To share a language is to share a hope, a dream, a kind of love. To find people who ‘get’ you. Whom you get. Who you are willing to get? But what does it mean to lose one? To surrender a language. To abide in the loss of an identity - shared or private? To say in this manner that I am no longer tethered to your previous construction of my meaning. Or in the words of the ancient texts, I am a new creature, old things are passed away.
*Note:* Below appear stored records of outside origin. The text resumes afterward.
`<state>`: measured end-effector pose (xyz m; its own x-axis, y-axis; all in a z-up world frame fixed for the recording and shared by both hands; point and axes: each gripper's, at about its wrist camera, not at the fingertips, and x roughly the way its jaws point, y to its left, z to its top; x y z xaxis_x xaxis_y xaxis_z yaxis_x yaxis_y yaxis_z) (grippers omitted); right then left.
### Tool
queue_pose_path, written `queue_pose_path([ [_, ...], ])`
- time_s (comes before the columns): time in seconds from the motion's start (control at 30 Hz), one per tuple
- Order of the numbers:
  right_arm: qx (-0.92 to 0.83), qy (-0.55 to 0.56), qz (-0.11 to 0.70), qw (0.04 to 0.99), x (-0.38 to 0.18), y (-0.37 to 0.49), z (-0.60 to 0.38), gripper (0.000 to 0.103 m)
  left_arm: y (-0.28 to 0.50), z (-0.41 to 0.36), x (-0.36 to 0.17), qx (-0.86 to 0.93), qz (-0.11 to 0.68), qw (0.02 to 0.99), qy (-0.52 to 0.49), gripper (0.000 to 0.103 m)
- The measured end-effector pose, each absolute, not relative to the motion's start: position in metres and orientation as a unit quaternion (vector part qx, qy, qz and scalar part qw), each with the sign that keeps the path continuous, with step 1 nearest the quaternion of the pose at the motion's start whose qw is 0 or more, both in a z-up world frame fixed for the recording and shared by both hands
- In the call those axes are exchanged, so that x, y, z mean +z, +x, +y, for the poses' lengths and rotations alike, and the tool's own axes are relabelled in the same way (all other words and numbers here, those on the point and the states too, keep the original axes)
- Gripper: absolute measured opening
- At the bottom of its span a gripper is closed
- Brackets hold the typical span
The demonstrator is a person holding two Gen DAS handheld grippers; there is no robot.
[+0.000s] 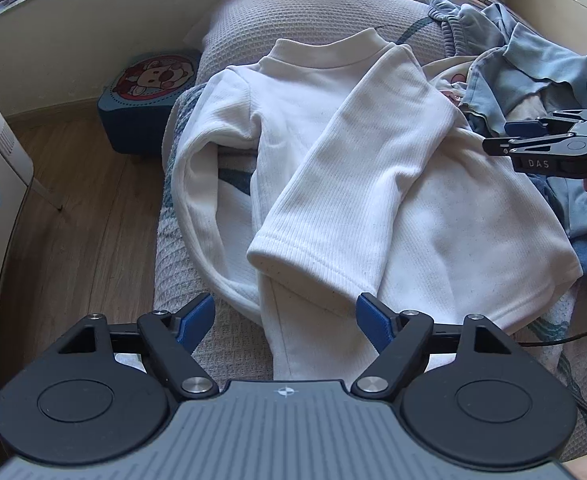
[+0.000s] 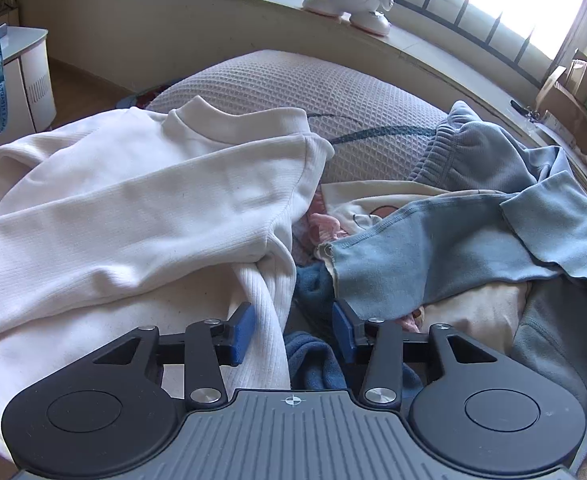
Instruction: Fold clothes
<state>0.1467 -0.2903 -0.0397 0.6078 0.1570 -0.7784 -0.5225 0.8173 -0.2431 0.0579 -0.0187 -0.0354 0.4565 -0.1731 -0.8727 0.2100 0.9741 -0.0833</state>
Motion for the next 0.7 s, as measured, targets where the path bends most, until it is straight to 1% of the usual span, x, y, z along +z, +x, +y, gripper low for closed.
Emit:
queue_pose_path([
  [0.1,0.200,-0.232,0.399,0.864,-0.042,0.147,-0.288,0.043,0.060,-0.021,-0.038,-0.116,0.515,0.849,0.021,0.080],
  [0.33,0.213,-0.240,0.397,0.860,-0.049,0.153,-0.275,0.044,0.061,-0.019,-0.043,-0.125,0.529,0.840,0.001,0.082],
  [0.37,0.215,-0.243,0.397,0.858,-0.051,0.154,-0.272,0.045,0.061,-0.019,-0.043,-0.122,0.528,0.841,0.005,0.082],
  [0.43,0.217,-0.250,0.400,0.854,-0.055,0.156,-0.267,0.054,0.062,-0.019,-0.044,-0.120,0.529,0.840,0.006,0.083],
  [0.7,0.212,-0.244,0.406,0.855,-0.055,0.149,-0.282,0.055,0.062,-0.013,-0.048,-0.108,0.535,0.838,0.001,0.083],
])
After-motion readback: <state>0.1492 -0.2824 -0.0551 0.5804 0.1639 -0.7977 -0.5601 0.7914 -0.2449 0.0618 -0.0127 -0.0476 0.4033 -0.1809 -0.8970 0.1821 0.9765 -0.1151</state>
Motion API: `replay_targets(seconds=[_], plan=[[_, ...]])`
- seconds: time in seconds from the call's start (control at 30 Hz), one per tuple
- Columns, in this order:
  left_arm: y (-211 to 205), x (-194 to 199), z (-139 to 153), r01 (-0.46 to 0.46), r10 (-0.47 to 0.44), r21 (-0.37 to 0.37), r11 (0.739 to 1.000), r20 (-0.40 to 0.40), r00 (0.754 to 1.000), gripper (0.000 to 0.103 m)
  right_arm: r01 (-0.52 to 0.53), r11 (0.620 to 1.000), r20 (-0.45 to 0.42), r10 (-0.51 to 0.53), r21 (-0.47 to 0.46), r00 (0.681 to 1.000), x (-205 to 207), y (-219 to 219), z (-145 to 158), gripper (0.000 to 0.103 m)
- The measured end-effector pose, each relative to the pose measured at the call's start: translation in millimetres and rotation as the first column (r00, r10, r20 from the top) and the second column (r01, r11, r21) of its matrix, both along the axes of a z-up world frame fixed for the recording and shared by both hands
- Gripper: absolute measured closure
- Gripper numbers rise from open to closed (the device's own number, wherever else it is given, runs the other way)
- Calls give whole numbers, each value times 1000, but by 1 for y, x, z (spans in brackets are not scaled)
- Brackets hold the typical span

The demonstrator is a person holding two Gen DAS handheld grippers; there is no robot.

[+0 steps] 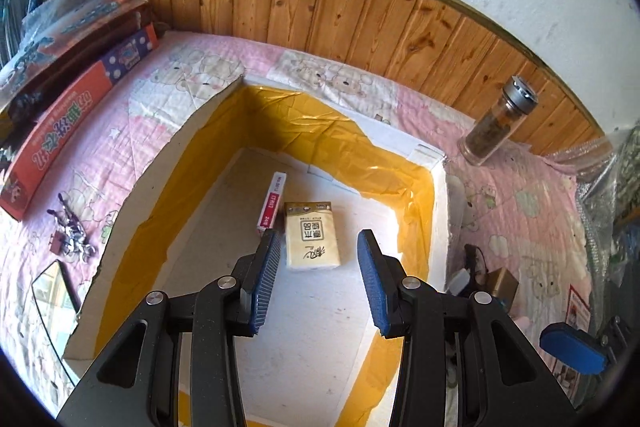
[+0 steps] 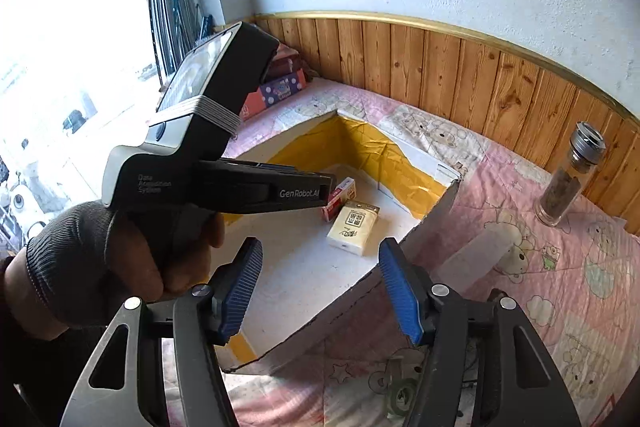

I think that my being here in SF is a kind of loss of language or losing a thing that is known, where that loss itself is an opportunity to learn something new. To be something else. Something various and multiple and hybrid. Something beyond fixed. There is much to get used to here. The early morning cold tight on my lips. The ridiculous tax rate on Uber eats deliveries. Smiles from strangers in church. Lunch with new friends. Distant relatives. Strangers. Night out in a sweat pulsing disco hall. Train rides. Ramen noodles. Card games. Winning the card games(!!) Everything but what I have been in the last couple of years, so that I ask myself: who is this person simmering beneath my known identity? The answer is both a gift and a surprise. We might be split and confused and separated by our endless constructions of meaning. But maybe it is also true: if we are open and curious, a different language will always be an invitation much more than it is a wall.
As always, you amaze me.
You are a skilled writer, Tochi.
Happy new month.
May it bring you endless possibilities.
Thank you for sharing.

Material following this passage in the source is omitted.